Tuesday, July 2, 2013


1. Is Huxley's Agnosticism compatible with The-ism and Athe-ism? No.

Huxley clearly states that it isn't compatible with Athe-ism or The-ism. He also clearly states what the most important parts of Agnosticism are:

1. Agnosticism is of the essence of science, whether ancient or modern. It simply means that a man shall not say he knows or believes that which he has no scientific grounds for professing to know or believe.
2. Consequently Agnosticism puts aside not only the greater part of popular theology, but also the greater part of anti-theology. On the whole, the "bosh" of heterodoxy is more offensive to me than that of orthodoxy, because heterodoxy professes to be guided by reason and science, and orthodoxy does not.
"Positively the principle may be expressed: In matters of the intellect, follow your reason as far as it will take you, without regard to any other consideration. And negatively: In matters of the intellect do not pretend that conclusions are certain which are not demonstrated or demonstrable"
"This principle may be stated in various ways, but they all amount to this: that it is wrong for a man to say that he is certain of the objective truth of any proposition unless he can produce evidence which logically justifies that certainty. This is what Agnosticism asserts; and, in my opinion, it is all that is essential to Agnosticism. That which Agnostics deny and repudiate, as immoral, is the contrary doctrine, that there are propositions which men ought to believe, without logically satisfactory evidence; and that reprobation ought to attach to the profession of disbelief in such inadequately supported propositions."

He maintained that the Agnostic position should be skeptical, and to not believe a proposition without logical satisfactory evidence. This is not compatible with being an Athe-ist or The-ist. Should one accept evidence as logical, you then become a believer, and are no longer skeptical of the proposition. It is impossible to both believe a proposition is true and doubt (be skeptical) that a proposition is true.

2. Does Huxley's Agnosticism state that anything is unknown or unknowable? No.

Huxley does state that answers are unknown to him, personally, and that he, personally, thinks they may just be unknowable. However, he also clearly states that his lack of knowledge doesn't mean that the answer is unknown to someone else, or will forever be unknowable in the future, though he may have a strong opinion on the matter.

"The extent of the region of the uncertain, the number of the problems the investigation of which ends in a verdict of not proven, will vary according to the knowledge and the intellectual habits of the individual Agnostic. I do not very much care to speak of anything as "unknowable." What I am sure about is that there are many topics about which I know nothing; and which, so far as I can see, are out of reach of my faculties. But whether these things are knowable by any one else is exactly one of those matters which is beyond my knowledge, though I may have a tolerably strong opinion as to the probabilities of the case."
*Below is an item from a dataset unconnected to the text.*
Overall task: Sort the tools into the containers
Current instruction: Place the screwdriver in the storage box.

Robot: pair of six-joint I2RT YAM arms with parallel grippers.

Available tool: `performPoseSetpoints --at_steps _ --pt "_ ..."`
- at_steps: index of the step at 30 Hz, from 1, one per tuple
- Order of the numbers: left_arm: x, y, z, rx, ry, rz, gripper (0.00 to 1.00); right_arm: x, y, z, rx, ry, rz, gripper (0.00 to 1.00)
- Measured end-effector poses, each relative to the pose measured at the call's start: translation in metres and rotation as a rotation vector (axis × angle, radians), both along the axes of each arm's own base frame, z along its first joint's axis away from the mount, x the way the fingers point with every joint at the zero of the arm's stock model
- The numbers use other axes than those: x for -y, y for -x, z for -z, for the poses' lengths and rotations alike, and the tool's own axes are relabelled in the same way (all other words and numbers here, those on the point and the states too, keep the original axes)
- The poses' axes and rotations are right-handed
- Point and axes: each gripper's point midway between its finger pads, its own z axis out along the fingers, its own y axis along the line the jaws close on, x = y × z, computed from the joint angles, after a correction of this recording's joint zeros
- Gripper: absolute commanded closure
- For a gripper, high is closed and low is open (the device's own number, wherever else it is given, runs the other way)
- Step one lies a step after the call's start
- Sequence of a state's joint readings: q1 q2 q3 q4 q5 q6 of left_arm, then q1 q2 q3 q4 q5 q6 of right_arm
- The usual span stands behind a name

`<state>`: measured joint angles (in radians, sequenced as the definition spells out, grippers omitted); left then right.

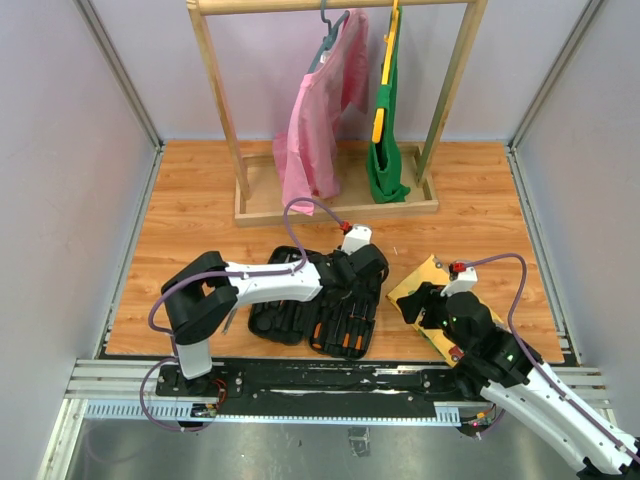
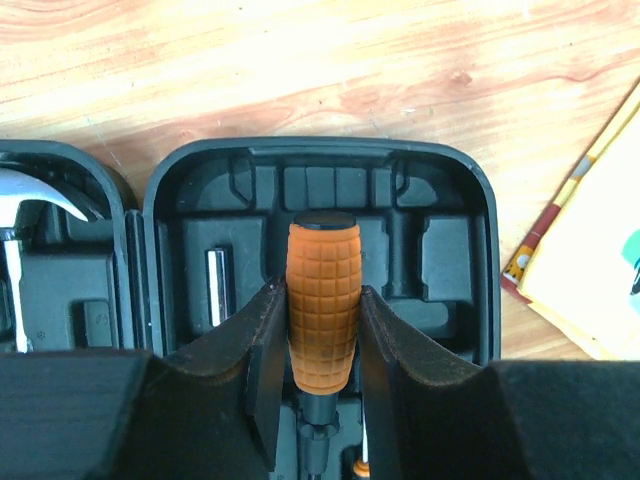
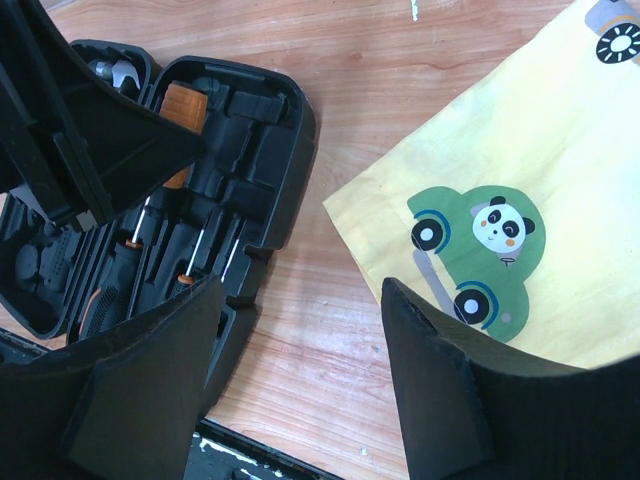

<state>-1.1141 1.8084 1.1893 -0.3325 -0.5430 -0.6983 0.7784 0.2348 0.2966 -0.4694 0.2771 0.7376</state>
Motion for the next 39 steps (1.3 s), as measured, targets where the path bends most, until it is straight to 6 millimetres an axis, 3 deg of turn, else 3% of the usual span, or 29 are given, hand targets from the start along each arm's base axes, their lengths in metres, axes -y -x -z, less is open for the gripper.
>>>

Huxley's definition of Agnosticism has become so mutilated, we can now find many instances where the proposition of God as unknown and unknowable, is being presented as the main definition. That which he said is most important, is being dropped, and that which he said only applied to himself, is being made the main definition. This is a horrible disservice, in my opinion, to the man that stood up and said to the Theists, I do not accept your Athe-ist label, I am this instead. Attached to his new label was a fantastic burden of proof position, which has been hijacked by self proclaimed A-theists, as they've mutilated the definition of Agnostic beyond recognition.